Ce qui est difficile à comprendre pour un européen qui depuis des millénaires est de culture monothéiste c’est que les religions polythéistes ne procèdent pas par exclusions des autres religions. Elles ne procèdent pas par intronisations, excommunications, schismes, conversions, références à un "vrai dieu" qui fait la guerre par humains interposés à celui de l’autre qui n’est pas le bon, etc.... Elles procèdent en s’appropriant la sagesse, les représentations divines, les paroles, d’une autre croyance et en les mêlant à la sienne pour l’enrichir et la développer. C’est ainsi que les Japonais accueillirent avec bienveillance les "missionnaires" catholiques car, pensait-ils, ils allaient apprendre d’eux de sages paroles supplémentaires qui allaient leur permettre de voir le monde avec plus de justesse. Mais quand ceux-ci leur demandèrent de "se convertir" et de "renier leur foi"... ils leur ont tourné le dos et les ont expulsés avec l’aide de l’armée.

C’est peut-être pourquoi le clergé catholique de Cuba, issu de Rome, y perd son latin, c’est le cas de le dire. En effet, depuis plusieurs siècles, il demeure persuadé que les Santeros finiront par abandonner leurs rites, leurs escargots, leurs tortues et leurs crocodiles, leurs colliers, leurs bracelets, leurs vêtements à la couleur de leur divinité protectrice pour, enfin, s’apercevoir que tout ce fatras ne vaut pas (raccourci audacieux) un bon costume-cravate bien gris - et tout ce qui va avec, allez. Or la Santeria ne fait que croître... et représente les pratiques religieuses les plus répandues dans l’île.

Depuis des siècles, le clergé de Cuba espère toujours, comme le feu espère avoir raison de l’eau...

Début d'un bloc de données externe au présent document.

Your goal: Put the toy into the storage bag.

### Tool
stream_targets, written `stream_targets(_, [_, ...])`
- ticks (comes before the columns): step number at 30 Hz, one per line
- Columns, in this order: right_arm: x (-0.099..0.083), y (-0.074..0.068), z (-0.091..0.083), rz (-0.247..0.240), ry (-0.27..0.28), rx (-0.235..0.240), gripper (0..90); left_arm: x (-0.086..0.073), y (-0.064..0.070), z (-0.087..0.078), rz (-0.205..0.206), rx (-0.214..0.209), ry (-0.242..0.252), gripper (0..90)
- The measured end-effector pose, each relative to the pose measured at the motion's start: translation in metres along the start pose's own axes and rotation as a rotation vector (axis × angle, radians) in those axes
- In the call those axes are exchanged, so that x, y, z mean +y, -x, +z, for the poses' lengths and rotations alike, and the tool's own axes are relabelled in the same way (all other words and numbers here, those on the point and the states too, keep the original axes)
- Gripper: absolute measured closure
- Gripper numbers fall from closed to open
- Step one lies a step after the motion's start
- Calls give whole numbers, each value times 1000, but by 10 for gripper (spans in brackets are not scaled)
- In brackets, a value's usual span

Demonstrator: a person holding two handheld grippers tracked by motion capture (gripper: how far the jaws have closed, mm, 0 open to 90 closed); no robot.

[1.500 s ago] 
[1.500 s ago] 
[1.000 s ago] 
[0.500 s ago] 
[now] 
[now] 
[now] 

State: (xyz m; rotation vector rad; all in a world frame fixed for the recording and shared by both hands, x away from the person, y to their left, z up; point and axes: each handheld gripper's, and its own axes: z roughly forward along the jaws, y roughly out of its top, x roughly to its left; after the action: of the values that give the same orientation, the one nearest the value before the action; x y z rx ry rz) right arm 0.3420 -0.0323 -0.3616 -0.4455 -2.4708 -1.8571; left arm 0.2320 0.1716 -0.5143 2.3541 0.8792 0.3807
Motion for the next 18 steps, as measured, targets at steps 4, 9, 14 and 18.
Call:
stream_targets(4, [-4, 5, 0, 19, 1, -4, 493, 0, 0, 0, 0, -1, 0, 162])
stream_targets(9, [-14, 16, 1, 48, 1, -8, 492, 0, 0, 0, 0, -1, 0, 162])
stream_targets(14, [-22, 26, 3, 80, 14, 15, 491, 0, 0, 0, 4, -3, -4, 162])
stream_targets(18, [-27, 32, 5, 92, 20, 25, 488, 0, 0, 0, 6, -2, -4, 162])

En attendant ou l’extermination de l’eau par le feu des bombes, ou l’extinction progressive du feu car il sera entouré d’eau et n’y verra ... que du feu, en attendant - activement - ce jour, toujours est-il que les Santeros se réunissent tous les ans en décembre à l’Association Culturelle Yoruba pour recueillir des dieux les paroles qui vont accompagner l’année à venir.

Pour 2013, donc :

C’est Oko (Saint Isidore, fêté le 15 Mai) qui gouverne. Oko représente la terre et le travail agricole. Il fournit ce qui est nécessaire à la vie et représente la prospérité et la fécondité. Son messager est l’abeille.

On raconte que pendant un déluge, les hommes étaient réfugiés sur un montagne où ils avaient peu de terre à cultiver. Afin d’accéder au ciel qui n’entendait pas leurs protestations, ils eurent l’idée de construire une tour qui monte jusqu’à lui. Mais les bâtisseurs finirent par parler une langue que les autres ne comprenaient pas et la construction fut abandonnée.

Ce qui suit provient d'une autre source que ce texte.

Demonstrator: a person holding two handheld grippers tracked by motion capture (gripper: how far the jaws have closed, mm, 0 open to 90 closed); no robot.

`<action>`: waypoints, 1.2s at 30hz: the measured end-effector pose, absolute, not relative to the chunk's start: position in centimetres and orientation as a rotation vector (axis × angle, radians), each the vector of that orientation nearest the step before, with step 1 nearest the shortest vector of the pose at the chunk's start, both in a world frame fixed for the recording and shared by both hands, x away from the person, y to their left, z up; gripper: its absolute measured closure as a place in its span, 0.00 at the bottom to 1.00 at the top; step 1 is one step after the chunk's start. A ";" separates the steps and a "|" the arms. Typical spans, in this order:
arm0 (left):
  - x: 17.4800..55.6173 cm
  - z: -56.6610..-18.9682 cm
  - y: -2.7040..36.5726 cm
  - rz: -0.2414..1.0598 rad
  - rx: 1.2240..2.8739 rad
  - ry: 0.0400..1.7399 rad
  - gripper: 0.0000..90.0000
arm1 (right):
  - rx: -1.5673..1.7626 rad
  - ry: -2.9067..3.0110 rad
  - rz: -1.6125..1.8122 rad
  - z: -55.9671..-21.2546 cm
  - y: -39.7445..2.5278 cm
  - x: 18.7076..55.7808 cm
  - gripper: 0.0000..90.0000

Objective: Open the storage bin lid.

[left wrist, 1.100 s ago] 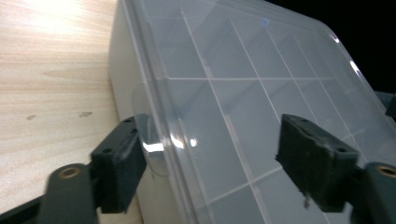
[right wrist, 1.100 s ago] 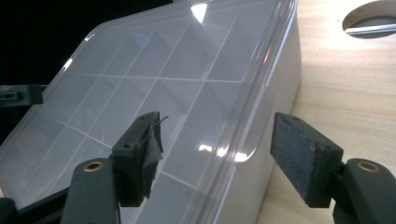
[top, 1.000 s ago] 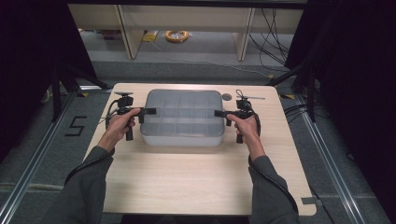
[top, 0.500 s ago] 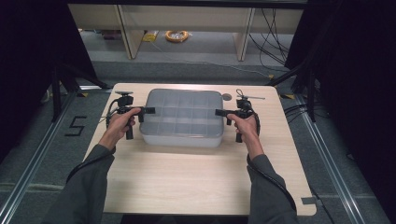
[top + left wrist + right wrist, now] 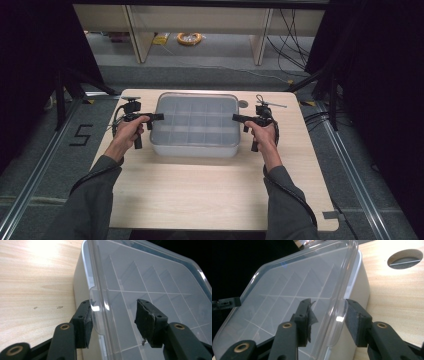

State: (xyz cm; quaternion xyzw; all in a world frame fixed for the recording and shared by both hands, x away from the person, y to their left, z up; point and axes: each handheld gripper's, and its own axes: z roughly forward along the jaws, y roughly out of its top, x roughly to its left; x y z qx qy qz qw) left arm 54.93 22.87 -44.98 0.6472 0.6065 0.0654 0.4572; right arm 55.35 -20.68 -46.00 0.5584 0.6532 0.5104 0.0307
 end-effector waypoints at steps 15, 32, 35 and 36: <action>54.0 -44.2 23.3 0.162 1.518 1.537 0.60 | 1.763 1.904 1.696 -45.3 -21.1 54.4 0.77; 52.9 -41.3 23.4 0.210 1.486 1.484 0.65 | 1.728 1.845 1.799 -42.8 -21.5 53.0 0.84; 52.4 -40.6 23.6 0.209 1.476 1.464 0.65 | 1.645 1.841 1.805 -41.8 -21.6 52.7 0.84; 52.3 -40.3 23.6 0.213 1.472 1.461 0.65 | 1.637 1.837 1.808 -41.5 -21.6 52.5 0.84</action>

Oko sema alors des graines de 7 couleurs différentes dans d’immenses sillons faits dans la montagne. Quand le dieu du ciel vit cela il fut émerveillé et fit un arc-en-ciel aux mêmes couleurs pour qu’Oko puisse monter jusqu’à lui. De leur échange il résulta que le déluge cessa et que les hommes retrouvèrent des terres à cultiver.

L’arc-en-ciel qui apparaît parfois est un souvenir de ce temps-là .

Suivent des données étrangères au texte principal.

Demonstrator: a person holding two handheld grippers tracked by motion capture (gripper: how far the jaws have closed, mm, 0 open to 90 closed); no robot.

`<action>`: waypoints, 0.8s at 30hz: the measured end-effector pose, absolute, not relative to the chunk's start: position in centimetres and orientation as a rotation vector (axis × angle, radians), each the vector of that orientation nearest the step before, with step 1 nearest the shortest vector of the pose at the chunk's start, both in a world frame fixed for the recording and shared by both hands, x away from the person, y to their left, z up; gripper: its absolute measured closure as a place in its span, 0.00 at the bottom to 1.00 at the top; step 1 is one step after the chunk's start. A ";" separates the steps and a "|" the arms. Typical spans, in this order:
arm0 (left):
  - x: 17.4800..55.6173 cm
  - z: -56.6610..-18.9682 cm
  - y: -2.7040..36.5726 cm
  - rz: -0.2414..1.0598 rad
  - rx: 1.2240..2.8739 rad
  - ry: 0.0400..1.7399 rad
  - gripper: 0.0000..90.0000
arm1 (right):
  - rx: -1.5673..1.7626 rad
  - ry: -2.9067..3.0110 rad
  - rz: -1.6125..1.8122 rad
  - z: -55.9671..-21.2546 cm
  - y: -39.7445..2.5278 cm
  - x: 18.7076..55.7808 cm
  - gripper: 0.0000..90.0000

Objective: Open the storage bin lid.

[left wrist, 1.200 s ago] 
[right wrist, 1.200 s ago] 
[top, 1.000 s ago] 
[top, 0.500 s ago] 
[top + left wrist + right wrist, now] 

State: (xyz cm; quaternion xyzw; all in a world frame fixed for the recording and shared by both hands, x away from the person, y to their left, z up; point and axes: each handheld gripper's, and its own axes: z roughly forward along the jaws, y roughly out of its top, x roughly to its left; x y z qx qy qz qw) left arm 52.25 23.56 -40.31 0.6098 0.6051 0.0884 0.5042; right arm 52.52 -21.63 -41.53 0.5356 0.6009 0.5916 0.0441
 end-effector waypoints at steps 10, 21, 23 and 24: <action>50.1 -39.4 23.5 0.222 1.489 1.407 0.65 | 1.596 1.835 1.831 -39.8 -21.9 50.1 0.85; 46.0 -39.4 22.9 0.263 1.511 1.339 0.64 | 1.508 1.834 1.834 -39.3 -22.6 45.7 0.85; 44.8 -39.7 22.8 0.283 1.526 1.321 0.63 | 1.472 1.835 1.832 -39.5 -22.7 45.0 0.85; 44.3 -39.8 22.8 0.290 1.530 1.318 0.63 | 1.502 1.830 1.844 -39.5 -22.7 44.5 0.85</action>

Oko est accompagné par Oshun, la séduisante "patronne" de Cuba, la catholique Vierge de la Charité du Cuivre.

Les dieux donnent aussi des sortes de proverbes auxquels il convient d’être particulièrement attentifs au cours de l’année

1. Les apparences sont trompeuses
2. La justice n’est pas de ce monde
3. Tout ce qui est représenté n’existe pas et c’est ce qui n’est pas représenté qui existe

Les recommandations pour l’année 2013 mentionnent, entre autres choses auxquelles il faut être attentifs :
- la pénurie d’aliments,
- l’envie et la trahison possibles,
- les changements familiaux, économiques et sociaux
- les changements climatiques.

Force (Ashé) à tous !

COMMENTAIRES  

18/03/2013 18:06 par act

Intéressant et rafraichissant.
Mais il faut un certain "sacré" culot pour signer "Olofin"...non ?
Trois précisions,
pour encore mieux souligner la "perplexité" de l’église romaine ajoutons qu’Ochun est aussi l’Orisha de la séduction, du rire, du plaisir et de la sexualité féminine.
Car dans les religions polythéistes et/ou animistes il y a des divinités féminines, coup dur pour le patriarcat et les barbus de tous poils !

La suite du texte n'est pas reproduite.